07/07/2024 - 12:02 am

Hay días y días, Nelson*

Él y yo nos saludamos cada mañana casi como hermanos, sabiendo que el otro sabe exactamente cómo nos sentimos: el pacto está sellado para siempre.

Hay días y días. Y el día en que recibes una llamada de tu hermano menor avisándote que a tu padre tienen que operarlo, no es definitivamente un buen día. Si a eso le sumas que vives a 6,895 kilómetros de tu casa familiar (que sigues considerándola tuya aunque haga 48 años que no vives allí), que no hay vuelos directos entre La Habana y Buenos Aires, y que la distancia ha sido siempre tu pesadilla (¿por qué vivo tan lejos? ¿Lejos de dónde?, podría preguntarme, pero no hace falta: mi corazón sabe de qué hablo cuando hablo de distancias y años), no, ese día -el de la llamada- no es para nada un buen día.

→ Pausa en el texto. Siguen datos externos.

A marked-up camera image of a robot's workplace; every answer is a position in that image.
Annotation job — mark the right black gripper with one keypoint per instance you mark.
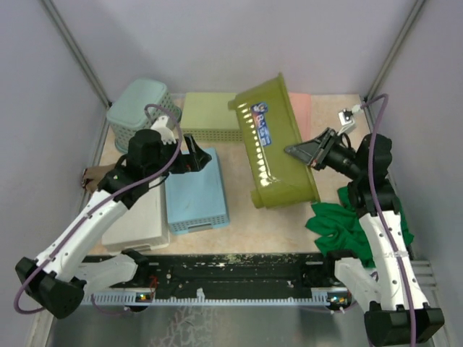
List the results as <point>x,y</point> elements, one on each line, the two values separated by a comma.
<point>315,152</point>

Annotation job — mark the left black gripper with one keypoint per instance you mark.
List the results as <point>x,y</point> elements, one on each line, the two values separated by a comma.
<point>194,161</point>

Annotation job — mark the light blue perforated basket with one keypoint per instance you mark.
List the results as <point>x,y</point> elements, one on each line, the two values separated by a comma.
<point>197,201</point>

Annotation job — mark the light green shallow basket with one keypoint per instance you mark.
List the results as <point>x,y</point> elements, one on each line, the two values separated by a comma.
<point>207,117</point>

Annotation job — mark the pink perforated basket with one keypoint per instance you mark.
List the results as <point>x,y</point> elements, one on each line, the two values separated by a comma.
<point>301,105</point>

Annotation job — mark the olive green large tub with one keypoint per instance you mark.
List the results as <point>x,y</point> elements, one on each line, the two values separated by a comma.
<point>268,125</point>

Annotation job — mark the teal perforated plastic basket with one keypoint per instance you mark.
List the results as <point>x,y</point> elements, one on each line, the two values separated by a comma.
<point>127,113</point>

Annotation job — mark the white perforated basket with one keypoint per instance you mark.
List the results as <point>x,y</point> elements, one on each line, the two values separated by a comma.
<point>144,227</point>

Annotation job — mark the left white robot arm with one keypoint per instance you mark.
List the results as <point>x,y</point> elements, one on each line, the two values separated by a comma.
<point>57,279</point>

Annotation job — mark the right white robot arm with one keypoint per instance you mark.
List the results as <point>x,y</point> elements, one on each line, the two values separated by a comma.
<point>395,309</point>

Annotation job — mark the green cloth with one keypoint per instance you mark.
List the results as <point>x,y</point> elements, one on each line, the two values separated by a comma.
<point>338,228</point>

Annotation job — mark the brown cloth pouch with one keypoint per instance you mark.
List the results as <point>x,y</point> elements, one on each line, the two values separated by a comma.
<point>93,175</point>

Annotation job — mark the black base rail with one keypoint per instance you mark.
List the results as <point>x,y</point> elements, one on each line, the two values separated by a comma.
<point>234,276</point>

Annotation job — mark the white slotted cable duct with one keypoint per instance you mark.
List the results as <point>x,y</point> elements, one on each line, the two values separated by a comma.
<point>132,298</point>

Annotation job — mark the aluminium extrusion rail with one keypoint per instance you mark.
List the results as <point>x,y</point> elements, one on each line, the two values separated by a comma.
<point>424,274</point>

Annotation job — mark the right aluminium frame post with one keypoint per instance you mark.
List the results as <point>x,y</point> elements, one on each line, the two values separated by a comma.
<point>406,29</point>

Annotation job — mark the aluminium frame post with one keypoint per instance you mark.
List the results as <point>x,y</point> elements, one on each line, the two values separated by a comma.
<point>406,29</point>
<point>75,50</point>

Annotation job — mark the left aluminium frame post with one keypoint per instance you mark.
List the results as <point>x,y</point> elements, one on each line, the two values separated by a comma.
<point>75,50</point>

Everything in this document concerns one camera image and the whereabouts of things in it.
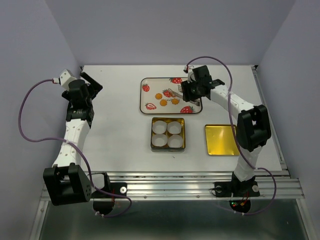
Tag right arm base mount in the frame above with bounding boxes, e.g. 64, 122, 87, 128
210, 181, 261, 214

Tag strawberry print tray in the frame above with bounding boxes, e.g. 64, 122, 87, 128
139, 77, 203, 115

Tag aluminium front frame rails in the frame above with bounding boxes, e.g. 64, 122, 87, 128
39, 171, 306, 202

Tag gold tin lid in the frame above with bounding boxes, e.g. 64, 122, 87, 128
204, 124, 239, 156

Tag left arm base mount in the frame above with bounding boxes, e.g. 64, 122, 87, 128
91, 172, 131, 218

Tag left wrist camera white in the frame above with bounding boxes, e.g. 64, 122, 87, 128
58, 69, 77, 91

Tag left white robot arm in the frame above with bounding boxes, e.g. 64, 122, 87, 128
43, 69, 103, 206

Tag white paper cup back-left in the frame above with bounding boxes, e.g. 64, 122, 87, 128
152, 120, 167, 134

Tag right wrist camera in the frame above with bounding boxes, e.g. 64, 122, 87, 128
187, 70, 196, 83

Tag white paper cup front-left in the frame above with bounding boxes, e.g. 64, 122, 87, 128
151, 134, 168, 147

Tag metal tongs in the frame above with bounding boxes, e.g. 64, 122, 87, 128
168, 88, 201, 107

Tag square gold cookie tin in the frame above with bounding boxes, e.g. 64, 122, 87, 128
150, 117, 186, 153

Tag white paper cup back-right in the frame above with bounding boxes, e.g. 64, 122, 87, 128
167, 121, 182, 135

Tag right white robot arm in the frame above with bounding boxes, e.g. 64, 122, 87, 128
181, 65, 272, 198

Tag white paper cup front-right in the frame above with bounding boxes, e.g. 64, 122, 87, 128
167, 134, 184, 148

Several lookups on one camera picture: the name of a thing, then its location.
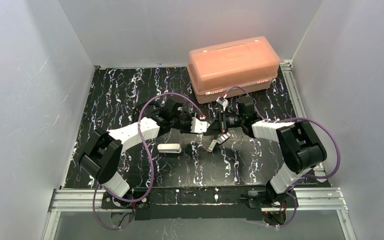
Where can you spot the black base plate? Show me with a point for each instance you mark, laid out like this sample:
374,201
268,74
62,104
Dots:
212,202

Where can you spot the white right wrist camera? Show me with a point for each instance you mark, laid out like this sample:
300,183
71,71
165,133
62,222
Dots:
222,100

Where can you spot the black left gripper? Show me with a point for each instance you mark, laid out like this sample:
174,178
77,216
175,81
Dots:
185,122

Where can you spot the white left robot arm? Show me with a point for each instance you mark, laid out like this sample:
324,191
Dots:
100,156

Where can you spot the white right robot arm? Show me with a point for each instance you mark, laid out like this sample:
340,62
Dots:
300,146

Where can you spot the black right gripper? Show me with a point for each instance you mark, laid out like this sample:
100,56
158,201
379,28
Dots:
221,121

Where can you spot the white stapler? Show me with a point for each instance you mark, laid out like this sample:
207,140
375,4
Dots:
169,148

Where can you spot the aluminium rail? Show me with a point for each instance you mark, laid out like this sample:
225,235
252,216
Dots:
87,200
286,68

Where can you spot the aluminium right rail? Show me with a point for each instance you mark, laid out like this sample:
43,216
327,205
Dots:
286,68

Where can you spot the pink plastic storage box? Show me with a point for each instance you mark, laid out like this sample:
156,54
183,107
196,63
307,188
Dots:
234,67

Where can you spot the aluminium front rail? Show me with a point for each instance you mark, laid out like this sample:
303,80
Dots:
87,200

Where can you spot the white staples box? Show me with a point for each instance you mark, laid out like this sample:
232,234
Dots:
212,145

Con la preocupación y la tristeza que cubrían hasta mi propia sombra, salí de la oficina. Bajaba a comprar un café, compañía imprescindible en ese momento. Y yo, que siempre lo he tomado amargo y con “una gota de leche”, elegí el estilo dulcísimo y pequeñísimo que toman por aquí. Me hacía bien un poco de dulzura, como decía un viejo anuncio, allá por mis doce o trece años.

Compré un paquetito de galletas y pedí un segundo paquete para Nelson. Ustedes no han conocido todavía a Nelson, pero quiero contarles que a partir de aquel momento se convirtió en un personaje insustituible de mi vida habanera. Un par de días atrás me había detenido desde su puesto de responsable de la pequeña barrera que deja pasar los autos al estacionamiento de la universidad. Yo iba caminando y escuché “Ey, usted, ¿adónde va?”. El que hablaba era un hombre negro, flaquito, que no debía tener más de cuarenta años. “¿Yo?” Me acerqué, le tendí la mano y me presenté (“Soy Fulanita y desde ahora estoy a cargo etc., etc.”). Me sonrió y me dio la bienvenida, como si él fuera el verdadero rey de la universidad. El día de la operación de mi padre, pasé a dejarle las galletitas. “¿Sabe qué voy a hacer yo con estas galletas?”, me preguntó. “Se las voy a llevar a mi mamá, que está internada.” “Mi papá también está internado”, le contesté yo sabiendo que él entendería mi cara de esa mañana y mi frío en el alma, a pesar de los 32 grados en los que estábamos inmersos. Intercambiamos entonces cuadros clínicos, diagnósticos y pareceres, que tejieron una alianza entrañable. Todavía ayer me mostró las últimas radiografías de su madre, a la que ya le dieron el alta. A mi padre también le darán el alta pronto en el invierno porteño y podrá celebrar en casa sus 87 años en unos pocos días. Nelson me pidió felicitarlo especialmente de su parte. Él y yo nos saludamos cada mañana casi como hermanos, sabiendo que el otro sabe exactamente cómo nos sentimos: el pacto está sellado para siempre. Sin duda, Nelson, hay días y días. También los hay de sonrisas y solidaridades. Gracias.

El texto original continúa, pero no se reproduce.